> **What the task asks**: Look for "gripper" in each line of the records, and copy the lines that have it.

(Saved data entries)
────────────────────

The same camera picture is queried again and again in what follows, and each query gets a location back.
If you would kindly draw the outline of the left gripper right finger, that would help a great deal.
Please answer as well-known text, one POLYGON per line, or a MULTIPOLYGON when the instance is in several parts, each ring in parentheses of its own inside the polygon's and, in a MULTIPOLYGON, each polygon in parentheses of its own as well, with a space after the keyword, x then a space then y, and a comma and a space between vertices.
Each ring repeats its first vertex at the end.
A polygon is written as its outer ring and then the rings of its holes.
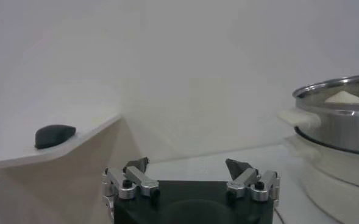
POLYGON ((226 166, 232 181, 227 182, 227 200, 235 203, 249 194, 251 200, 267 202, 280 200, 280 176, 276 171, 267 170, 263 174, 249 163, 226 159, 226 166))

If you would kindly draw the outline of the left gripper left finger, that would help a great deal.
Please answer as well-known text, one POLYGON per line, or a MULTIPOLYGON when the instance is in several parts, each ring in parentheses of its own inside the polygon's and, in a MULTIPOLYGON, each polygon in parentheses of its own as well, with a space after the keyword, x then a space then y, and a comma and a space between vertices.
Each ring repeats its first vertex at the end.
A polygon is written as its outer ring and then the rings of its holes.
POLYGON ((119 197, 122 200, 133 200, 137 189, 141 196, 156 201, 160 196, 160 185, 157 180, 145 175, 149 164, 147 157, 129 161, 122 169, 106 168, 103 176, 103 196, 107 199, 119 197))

────────────────────

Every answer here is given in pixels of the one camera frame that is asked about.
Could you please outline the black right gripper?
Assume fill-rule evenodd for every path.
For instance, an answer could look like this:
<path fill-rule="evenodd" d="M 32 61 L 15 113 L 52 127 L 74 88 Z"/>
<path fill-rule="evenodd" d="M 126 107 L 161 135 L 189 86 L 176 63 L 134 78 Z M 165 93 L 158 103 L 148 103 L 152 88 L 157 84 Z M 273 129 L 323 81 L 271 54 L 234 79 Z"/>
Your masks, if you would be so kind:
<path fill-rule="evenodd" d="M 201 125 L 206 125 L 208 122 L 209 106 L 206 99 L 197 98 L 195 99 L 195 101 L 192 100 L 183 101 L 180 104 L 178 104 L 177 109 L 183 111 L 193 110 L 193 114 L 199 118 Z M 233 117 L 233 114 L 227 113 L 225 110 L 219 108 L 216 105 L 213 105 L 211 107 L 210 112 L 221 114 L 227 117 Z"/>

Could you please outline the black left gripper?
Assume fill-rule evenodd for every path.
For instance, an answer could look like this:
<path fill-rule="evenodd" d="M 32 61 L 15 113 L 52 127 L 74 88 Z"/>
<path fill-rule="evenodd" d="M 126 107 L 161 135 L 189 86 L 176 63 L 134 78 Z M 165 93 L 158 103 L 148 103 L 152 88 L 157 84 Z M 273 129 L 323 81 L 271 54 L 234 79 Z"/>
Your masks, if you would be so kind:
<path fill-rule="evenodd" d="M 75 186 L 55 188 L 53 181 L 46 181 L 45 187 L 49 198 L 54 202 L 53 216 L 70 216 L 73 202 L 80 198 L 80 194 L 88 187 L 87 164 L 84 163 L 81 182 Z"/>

────────────────────

> **Exercise response**:
If you would kindly draw the outline of the left gripper right finger, that would help a great deal.
If you would kindly draw the outline of the left gripper left finger, that would help a great deal.
Could you please outline the black right gripper?
Could you please outline the black left gripper?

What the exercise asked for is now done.